#### REQUIRED ACTION
Across the entries below, how many lines contain the word "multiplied"? Give the number alone.

═══ SOURCE DATA ═══

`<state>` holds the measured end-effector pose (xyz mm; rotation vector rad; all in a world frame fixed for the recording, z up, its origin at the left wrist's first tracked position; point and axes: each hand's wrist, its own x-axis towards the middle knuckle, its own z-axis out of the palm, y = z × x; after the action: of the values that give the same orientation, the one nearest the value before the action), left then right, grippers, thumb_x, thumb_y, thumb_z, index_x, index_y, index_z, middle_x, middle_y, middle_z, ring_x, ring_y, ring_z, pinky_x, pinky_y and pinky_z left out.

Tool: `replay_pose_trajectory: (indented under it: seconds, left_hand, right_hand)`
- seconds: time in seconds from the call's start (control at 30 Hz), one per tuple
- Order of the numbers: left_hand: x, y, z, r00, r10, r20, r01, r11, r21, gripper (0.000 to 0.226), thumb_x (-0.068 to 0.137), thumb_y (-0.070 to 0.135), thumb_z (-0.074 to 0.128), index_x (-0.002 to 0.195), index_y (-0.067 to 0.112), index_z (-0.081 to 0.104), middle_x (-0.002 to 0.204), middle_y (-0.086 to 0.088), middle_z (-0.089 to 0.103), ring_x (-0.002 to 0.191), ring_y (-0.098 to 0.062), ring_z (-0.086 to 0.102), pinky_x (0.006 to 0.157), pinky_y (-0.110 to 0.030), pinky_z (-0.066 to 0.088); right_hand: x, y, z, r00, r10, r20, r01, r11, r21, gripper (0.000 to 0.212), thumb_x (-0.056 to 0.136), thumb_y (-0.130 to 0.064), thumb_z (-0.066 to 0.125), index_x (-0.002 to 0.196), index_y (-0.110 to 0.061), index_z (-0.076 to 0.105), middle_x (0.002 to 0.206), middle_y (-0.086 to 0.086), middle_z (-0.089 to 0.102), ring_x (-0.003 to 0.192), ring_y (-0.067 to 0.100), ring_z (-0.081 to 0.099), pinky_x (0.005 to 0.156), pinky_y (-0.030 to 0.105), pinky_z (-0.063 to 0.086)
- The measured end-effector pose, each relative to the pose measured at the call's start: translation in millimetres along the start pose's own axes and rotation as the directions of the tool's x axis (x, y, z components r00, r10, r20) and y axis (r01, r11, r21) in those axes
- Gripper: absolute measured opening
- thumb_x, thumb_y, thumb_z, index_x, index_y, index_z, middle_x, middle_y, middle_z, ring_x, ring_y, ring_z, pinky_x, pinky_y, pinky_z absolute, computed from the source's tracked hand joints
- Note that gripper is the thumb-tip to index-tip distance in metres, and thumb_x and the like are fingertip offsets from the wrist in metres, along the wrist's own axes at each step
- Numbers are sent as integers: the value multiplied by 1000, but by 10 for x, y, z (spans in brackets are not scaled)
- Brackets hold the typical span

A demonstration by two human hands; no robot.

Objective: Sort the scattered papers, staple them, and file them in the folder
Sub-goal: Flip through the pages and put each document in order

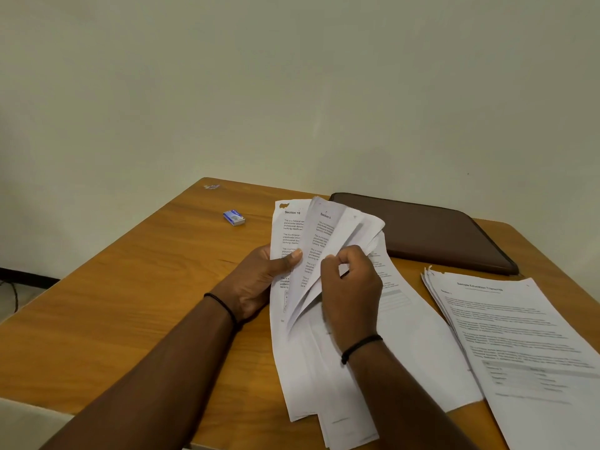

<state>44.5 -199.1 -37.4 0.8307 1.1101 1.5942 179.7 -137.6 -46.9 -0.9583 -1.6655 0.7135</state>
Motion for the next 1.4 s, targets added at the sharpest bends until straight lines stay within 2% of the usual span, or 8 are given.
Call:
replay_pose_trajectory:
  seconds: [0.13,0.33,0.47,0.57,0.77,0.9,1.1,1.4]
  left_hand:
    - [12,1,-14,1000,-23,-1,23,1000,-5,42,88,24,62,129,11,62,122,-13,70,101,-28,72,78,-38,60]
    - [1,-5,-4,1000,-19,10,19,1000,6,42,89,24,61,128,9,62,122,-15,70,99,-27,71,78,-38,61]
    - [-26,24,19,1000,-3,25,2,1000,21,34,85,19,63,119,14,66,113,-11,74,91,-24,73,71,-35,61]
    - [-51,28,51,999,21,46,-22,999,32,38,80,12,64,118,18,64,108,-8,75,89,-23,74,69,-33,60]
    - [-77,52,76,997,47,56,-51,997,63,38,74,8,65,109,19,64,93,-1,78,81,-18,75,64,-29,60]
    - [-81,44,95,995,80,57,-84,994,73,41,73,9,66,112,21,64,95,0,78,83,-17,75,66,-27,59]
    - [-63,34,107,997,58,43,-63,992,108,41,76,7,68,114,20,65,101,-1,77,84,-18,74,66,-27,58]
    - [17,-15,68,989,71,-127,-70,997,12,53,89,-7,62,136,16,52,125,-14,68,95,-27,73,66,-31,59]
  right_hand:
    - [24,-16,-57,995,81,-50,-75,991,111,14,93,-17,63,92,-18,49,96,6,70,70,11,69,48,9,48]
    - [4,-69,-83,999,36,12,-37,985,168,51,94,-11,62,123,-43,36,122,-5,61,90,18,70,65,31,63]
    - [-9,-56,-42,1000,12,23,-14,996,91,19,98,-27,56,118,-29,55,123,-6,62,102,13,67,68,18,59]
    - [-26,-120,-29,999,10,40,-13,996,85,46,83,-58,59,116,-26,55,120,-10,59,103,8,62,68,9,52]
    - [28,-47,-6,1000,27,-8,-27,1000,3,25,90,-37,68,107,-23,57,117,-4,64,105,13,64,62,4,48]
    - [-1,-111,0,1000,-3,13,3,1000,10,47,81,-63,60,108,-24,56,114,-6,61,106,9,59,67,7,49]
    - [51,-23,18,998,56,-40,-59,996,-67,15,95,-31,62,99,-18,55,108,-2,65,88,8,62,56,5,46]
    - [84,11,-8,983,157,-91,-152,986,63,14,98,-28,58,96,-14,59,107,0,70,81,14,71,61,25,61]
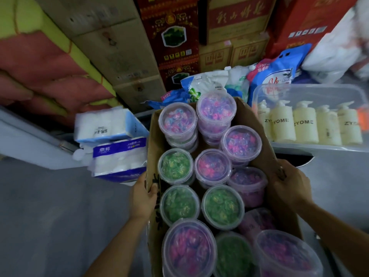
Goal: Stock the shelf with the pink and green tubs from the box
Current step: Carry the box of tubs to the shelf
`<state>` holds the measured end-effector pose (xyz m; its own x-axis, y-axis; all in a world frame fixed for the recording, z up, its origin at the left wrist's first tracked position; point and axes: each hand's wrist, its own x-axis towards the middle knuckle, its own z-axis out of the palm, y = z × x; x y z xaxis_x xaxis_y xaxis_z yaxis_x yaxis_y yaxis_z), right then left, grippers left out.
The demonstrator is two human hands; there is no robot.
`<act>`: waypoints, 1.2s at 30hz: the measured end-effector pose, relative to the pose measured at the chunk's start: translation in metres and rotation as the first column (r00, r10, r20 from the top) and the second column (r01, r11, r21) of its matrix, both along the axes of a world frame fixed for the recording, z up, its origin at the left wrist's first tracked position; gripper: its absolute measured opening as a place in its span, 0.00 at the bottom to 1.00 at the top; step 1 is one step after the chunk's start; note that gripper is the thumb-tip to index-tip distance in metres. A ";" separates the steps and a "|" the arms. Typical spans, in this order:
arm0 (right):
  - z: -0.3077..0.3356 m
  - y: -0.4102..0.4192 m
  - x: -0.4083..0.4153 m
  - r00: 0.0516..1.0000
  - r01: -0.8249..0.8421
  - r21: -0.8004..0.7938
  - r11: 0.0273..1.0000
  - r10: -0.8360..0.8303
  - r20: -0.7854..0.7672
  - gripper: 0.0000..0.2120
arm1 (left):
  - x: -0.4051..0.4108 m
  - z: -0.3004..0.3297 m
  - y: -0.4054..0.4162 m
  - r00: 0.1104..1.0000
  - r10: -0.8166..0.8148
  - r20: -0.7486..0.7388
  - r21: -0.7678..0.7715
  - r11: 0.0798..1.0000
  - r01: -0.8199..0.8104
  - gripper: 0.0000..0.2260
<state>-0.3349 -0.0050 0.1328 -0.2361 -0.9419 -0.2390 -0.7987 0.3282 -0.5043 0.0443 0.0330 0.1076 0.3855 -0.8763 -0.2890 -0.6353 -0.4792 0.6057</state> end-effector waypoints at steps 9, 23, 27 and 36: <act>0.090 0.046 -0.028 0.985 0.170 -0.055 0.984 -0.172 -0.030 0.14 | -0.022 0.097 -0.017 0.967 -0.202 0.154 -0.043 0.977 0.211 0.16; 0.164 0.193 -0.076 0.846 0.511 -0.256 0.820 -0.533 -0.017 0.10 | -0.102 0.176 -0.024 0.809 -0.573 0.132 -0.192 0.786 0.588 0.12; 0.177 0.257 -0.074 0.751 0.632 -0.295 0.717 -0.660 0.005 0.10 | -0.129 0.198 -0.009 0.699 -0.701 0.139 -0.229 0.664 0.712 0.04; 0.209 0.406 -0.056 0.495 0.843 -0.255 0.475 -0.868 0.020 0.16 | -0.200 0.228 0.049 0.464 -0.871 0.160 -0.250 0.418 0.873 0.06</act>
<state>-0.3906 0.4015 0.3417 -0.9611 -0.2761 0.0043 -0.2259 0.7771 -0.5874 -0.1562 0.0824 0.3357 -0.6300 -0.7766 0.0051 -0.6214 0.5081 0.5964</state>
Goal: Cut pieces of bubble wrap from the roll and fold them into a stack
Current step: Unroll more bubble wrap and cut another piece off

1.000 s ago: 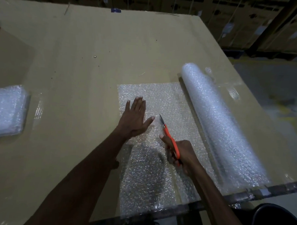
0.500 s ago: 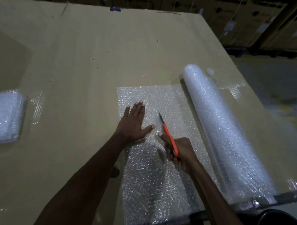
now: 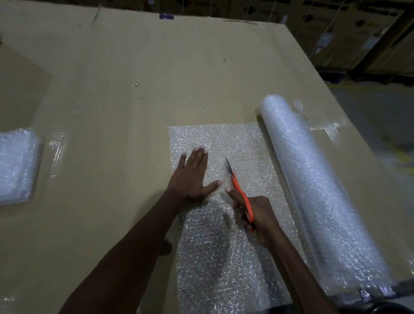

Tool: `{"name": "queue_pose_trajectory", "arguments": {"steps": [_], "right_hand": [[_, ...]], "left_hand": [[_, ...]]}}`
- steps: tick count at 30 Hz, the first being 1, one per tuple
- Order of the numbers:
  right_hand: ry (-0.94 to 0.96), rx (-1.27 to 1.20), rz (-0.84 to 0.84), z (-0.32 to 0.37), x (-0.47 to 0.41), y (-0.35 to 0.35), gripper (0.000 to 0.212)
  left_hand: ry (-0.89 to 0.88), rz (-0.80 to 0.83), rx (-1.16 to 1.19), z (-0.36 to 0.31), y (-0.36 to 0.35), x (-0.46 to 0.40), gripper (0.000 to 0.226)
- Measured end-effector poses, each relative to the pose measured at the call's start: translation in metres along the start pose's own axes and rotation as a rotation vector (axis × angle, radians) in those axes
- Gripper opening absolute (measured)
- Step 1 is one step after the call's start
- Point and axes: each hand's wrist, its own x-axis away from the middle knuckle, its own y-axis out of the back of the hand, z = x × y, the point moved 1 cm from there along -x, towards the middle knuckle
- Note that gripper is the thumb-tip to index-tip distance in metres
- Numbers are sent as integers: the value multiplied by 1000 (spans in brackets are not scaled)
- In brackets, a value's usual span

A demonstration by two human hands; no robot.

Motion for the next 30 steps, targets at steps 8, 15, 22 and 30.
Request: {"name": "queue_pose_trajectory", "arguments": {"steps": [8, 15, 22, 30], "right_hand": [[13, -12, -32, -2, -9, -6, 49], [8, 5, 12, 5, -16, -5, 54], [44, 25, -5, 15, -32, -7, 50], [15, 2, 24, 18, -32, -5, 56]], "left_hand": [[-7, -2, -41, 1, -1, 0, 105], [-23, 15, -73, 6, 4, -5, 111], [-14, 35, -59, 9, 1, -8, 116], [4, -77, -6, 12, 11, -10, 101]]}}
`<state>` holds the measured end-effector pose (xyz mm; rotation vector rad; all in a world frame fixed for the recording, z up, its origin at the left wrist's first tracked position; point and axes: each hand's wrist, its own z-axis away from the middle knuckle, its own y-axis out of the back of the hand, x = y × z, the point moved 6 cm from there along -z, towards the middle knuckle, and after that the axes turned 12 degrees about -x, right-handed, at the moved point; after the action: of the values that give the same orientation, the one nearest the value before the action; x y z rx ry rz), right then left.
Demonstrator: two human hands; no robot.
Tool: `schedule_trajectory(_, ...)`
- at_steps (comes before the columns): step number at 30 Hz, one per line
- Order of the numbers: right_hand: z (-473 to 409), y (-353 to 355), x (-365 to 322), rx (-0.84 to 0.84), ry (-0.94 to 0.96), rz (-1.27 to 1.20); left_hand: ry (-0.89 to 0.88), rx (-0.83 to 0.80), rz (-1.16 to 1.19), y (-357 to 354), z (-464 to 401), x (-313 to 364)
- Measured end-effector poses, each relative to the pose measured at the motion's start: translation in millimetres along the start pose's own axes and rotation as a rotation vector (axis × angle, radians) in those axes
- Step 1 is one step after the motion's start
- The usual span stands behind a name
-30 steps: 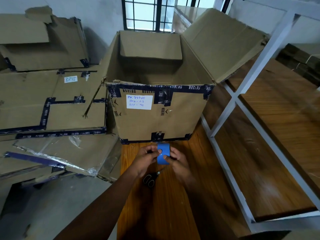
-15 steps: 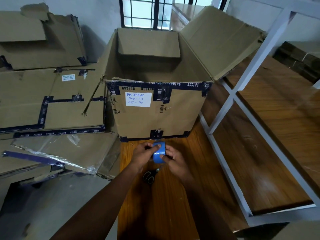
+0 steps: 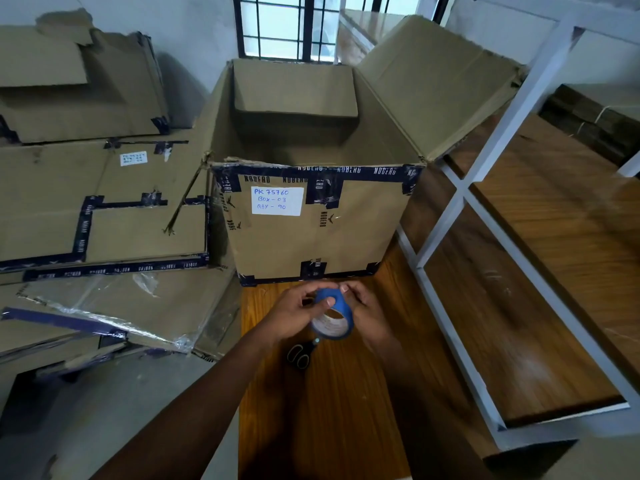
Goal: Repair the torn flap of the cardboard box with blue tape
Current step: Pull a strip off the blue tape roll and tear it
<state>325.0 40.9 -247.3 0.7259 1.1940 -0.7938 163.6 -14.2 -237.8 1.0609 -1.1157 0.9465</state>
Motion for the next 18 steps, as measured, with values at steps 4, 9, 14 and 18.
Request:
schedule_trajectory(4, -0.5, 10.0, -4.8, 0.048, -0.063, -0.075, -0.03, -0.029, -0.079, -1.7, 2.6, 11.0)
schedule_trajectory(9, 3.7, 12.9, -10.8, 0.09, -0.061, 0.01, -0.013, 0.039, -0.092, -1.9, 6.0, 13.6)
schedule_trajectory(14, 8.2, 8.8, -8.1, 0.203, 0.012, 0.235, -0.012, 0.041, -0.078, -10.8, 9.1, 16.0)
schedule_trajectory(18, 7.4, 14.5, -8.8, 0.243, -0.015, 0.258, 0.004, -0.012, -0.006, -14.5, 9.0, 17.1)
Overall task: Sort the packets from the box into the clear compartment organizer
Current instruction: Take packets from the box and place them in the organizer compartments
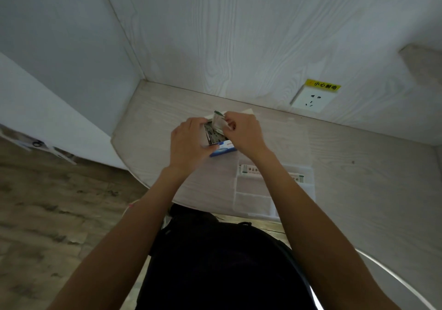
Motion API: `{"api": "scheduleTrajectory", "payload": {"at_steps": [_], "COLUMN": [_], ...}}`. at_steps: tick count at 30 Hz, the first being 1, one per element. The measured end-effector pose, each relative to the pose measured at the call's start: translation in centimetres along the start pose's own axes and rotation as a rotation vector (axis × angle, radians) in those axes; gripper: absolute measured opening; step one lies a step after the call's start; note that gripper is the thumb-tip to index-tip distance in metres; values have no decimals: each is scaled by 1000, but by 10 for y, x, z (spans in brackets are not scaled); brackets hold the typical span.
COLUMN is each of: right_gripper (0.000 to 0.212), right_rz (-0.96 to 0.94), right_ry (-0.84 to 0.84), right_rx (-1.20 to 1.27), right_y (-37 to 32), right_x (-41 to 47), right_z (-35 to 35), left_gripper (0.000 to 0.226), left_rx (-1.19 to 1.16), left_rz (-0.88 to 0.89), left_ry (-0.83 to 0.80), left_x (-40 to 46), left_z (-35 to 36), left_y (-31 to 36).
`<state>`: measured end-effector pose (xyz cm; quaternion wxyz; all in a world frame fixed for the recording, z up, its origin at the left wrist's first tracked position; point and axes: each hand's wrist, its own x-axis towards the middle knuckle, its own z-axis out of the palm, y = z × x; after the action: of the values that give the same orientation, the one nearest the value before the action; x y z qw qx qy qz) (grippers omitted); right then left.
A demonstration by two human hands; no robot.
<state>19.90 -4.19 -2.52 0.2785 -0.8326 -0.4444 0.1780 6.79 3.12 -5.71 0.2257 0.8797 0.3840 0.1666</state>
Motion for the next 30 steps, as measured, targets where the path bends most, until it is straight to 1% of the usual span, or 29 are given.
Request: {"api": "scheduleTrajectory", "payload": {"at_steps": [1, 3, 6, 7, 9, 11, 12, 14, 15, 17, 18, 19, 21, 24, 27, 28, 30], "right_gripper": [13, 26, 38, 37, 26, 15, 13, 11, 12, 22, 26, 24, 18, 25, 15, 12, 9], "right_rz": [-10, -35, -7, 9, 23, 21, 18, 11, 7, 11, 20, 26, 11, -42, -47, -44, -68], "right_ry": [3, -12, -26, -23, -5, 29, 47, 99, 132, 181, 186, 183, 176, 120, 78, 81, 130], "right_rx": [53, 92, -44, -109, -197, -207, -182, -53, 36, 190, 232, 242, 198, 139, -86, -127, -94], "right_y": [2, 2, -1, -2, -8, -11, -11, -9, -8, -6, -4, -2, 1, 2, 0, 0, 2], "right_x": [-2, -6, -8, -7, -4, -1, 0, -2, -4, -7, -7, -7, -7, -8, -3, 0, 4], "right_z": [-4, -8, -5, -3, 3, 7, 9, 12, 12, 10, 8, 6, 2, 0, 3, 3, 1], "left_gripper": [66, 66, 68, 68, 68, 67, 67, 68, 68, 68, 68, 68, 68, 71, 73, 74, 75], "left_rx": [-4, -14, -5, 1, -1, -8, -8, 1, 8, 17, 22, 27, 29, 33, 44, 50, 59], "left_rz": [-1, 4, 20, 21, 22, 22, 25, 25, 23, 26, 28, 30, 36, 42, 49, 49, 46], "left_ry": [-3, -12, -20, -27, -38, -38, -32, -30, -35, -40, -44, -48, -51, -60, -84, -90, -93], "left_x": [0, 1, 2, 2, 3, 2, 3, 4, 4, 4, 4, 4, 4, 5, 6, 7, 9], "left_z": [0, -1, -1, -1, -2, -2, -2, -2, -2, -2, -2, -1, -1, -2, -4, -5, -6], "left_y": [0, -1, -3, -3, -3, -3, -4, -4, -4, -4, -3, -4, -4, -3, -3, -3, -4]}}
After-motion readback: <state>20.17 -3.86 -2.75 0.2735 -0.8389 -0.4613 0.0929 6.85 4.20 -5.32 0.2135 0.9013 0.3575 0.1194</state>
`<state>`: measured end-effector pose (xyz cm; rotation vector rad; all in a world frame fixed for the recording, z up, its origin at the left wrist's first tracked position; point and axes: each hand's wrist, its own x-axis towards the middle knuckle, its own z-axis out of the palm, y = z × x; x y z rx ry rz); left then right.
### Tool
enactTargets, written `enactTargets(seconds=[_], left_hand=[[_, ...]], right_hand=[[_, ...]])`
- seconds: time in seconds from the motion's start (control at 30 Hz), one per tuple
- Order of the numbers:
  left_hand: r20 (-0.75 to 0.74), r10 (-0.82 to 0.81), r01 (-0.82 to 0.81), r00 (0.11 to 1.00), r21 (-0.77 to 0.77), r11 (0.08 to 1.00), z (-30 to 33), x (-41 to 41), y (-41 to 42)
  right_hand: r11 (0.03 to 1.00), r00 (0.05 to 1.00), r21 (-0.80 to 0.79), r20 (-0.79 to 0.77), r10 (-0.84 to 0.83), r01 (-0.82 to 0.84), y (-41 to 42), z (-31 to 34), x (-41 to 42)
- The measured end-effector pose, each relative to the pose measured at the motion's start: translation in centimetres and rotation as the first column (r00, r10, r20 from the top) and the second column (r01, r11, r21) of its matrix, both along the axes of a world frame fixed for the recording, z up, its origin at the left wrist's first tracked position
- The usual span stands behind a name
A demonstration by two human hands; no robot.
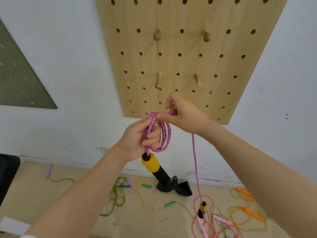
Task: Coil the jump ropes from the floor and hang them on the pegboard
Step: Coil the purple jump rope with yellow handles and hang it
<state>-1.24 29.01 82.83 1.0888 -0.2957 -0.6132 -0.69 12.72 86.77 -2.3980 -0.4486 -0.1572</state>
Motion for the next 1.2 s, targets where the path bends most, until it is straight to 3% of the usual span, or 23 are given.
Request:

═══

#### EXERCISE ANSWER
2